Among a lot of other things, 2010 will be the year where the phrase “currency war” was popularized by Brazilian Finance Minister Guido Mantega and IMF Chief Dominique Strauss-Kahn.
When even China’s Commerce Ministry admitted in early November that “the currency war” was intensifying, it was clear to everybody that this was an accurate description of the ongoing currency policy battle between the United States and China.
If anything, 2010 saw the forces driving the conflict intensify, particularly during the second half of the year. As one measure of this, it is worth recalling the dollar began to lose ground against even the euro in early June despite the fact that the eurozone’s sovereign debt markets were still in turmoil.
Even with Treasury Secretary Timothy Geithner’s heartfelt support for the “strong dollar” policy, the harsh truth is that the last two months of 2010 has seen both a QE2 in the United States and further fiscal accommodation with the possibility of seeing debt-to-GDP ratio approaching 10 percent in 2011.

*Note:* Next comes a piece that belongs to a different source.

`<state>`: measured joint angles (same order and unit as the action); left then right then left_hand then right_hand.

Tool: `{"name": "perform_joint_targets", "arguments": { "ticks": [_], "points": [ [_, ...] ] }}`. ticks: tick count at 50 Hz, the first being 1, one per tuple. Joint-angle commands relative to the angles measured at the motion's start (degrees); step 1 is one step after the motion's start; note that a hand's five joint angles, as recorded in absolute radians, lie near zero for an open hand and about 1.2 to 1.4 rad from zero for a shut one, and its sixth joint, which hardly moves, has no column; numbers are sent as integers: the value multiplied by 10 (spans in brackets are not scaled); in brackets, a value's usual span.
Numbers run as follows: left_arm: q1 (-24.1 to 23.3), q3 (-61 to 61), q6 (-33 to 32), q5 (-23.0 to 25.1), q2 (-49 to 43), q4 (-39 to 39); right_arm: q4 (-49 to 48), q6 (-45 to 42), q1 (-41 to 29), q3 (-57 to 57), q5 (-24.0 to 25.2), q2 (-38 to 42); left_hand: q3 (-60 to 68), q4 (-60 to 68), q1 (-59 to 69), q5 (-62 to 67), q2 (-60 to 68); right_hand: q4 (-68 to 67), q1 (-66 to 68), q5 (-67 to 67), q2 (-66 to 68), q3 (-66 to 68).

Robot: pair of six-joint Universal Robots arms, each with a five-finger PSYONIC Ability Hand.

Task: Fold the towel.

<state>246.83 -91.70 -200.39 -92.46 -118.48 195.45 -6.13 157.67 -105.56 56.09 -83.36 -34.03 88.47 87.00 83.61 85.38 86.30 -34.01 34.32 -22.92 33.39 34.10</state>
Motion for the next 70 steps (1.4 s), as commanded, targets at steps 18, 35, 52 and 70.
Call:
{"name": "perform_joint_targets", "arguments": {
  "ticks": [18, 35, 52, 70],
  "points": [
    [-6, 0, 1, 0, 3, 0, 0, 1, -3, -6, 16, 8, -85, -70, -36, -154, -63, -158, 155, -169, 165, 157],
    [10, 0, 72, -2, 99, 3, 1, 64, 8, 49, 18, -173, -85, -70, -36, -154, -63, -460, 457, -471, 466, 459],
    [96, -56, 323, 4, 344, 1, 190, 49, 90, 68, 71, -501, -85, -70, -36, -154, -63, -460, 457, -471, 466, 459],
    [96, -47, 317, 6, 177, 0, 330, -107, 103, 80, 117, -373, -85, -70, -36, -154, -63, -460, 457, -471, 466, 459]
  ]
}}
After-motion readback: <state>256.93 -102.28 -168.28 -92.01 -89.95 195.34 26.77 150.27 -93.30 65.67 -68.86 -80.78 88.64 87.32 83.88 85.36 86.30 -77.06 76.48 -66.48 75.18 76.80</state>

If the combination of loose monetary-and-fiscal policy settings is normally seen as the ideal recipe for currency weakness, then the settings currently seen in the United States speak of a lower — rather than a higher — greenback. But the story doesn’t end here …
Equally, while it is certainly true that China has allowed the yuan to move with somewhat of a greater degree of freedom during the second half of the year, where we have seen it rising 2.5 percent against the dollar, I think Chinese authorities will probably try to keep their currency relatively stable through 2011.
With the target inflation rate having been raised from where it stood through 2010, and a distinctly more dovish note being seen in recent comments on monetary policy settings, it looks as if the authorities will do their best to limit their currency’s gains next year.
All this suggests that if — and that’s a big “if” — the eurozone's troubles begin to ease sometime in 2011 (which is certainly far from sure and which is certainly not going to happen soon), then we could face a serious weakening of the dollar.
Investors shouldn’t forget that the debt bailouts for Greece and Ireland were designed to completely “isolate” those countries from debt markets by providing them all of the cash they would need to fund their budgets for three years.
Now, making any EU permanent rescue fund “credible" means applying that precedent to all the eurozone states facing high debt pressures. Using the most current data available, that puts the price tag at just below 2.2 trillion euros ($2.89 trillion). Adding in enough extra so that the eurozone has sufficient ammo left to fight any contagion and we’re looking at a cool 3 trillion euros or nearly $4 trillion dollars. That’s serious stuff that can’t be overlooked by anybody.
But again, if all the eurozone worries, including the structural ones, improve faster than expected, then the focus for the markets should switch very quickly back to the decline of the dollar.
It’s also worth recalling one telling comment from People's Bank of China Governor Zhou Xiaochuan, speaking in Washington in October, when he said: “We can diversify more the foreign reserves, to consider not only smaller countries, but some emerging-market economies … (with increased assets) you can shift some to riskier, but higher-return investment instruments.”
In other words, expect even further upward pressure on emerging-market currencies as long as the Chinese money bubble doesn’t burst, along with commodity-backed currencies and the “unique” currency units such as the Swiss franc and Japanese yen.
We should certainly expect further intervention in a wide range of markets and yet more capital controls.
As such, it is worth noting that both South Korea and Brazil have seen a distinct slowdown of flows into both their debt markets and currencies during the past two months following either the threat or the actual imposition of taxes on foreign ownership of fixed-income securities. No doubt other emerging-market nations will have taken particularly careful note.
That said, looking at 2011, to me the biggest risk in 2011 to the global economy is the monetary bubble in China and the extent this has permeated into the emerging markets’ equities and perhaps more importantly into commodities — which if China hits a serious pothole would cause a sizable upset in these “super hot” markets.
In simple words, it’s the threat of China's money bubble bursting that could put emerging and equity markets at risk of a serious downward correction, which by itself could create for those who have cash available in “safe places,” after having wisely cashed in good parts of their gains, interesting new buying opportunities could arise depending on how far that correction, if it occurs, would go.
The Chinese bubble will burst — when it happens, not if it happens, in my opinion — from growing controls and cutbacks by banks in lending under various forced regimes rather than explicit interest-rate raises which would complicate the Chinese exchange-rate manipulation.
Amid wide-spread optimism for the new year and deep internal divergences in major markets that promises an interesting 2011, I wish you all a merry and joyous Christmas with family and friends.